Directions:
This exercise asks for every line of the material that includes the word "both".

Supplied material:

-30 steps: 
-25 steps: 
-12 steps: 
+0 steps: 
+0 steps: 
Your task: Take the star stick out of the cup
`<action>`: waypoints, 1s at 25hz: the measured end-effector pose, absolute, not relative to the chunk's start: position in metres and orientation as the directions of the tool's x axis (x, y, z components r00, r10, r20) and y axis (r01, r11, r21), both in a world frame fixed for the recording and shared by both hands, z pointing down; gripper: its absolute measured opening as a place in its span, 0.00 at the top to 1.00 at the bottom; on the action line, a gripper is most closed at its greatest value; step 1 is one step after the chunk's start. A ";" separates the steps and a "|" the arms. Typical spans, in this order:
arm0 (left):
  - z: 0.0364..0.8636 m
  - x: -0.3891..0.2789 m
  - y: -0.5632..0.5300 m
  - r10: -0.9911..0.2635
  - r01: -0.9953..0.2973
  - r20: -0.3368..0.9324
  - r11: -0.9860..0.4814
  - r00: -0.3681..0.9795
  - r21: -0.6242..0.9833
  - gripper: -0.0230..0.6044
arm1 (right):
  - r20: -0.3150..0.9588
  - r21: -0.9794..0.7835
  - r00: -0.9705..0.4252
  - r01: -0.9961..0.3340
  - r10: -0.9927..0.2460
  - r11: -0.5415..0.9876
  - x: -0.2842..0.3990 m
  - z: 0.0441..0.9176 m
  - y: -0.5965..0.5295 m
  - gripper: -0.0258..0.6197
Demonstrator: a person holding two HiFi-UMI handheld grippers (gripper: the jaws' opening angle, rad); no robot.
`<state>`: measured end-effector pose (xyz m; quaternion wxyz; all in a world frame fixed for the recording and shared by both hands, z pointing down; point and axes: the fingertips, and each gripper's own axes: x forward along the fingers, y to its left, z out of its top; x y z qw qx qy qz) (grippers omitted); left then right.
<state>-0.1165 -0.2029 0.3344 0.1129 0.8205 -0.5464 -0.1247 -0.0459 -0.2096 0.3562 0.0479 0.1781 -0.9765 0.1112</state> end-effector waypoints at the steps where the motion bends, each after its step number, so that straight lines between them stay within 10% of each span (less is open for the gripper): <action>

Answer section:
`<action>`: waypoints, 1s at 25hz: the measured end-effector pose, absolute, not relative to the chunk's start: position in metres and orientation as the directions of the tool's x axis (x, y, z components r00, r10, r20) and y axis (r01, r11, r21), both in a world frame fixed for the recording and shared by both hands, z pointing down; gripper: its absolute measured opening as a place in its span, 0.00 at the top to 1.00 at the bottom; on the action line, a gripper is most closed at its greatest value; step 1 is one step after the chunk's start. A ";" separates the steps and a "|" the arms. Typical spans, in this order:
`<state>`: measured end-effector pose (xyz m; quaternion wxyz; all in a world frame fixed for the recording and shared by both hands, z pointing down; point and axes: the fingertips, and each gripper's own axes: x forward along the fingers, y to its left, z out of its top; x y z qw qx qy qz) (grippers omitted); left then right.

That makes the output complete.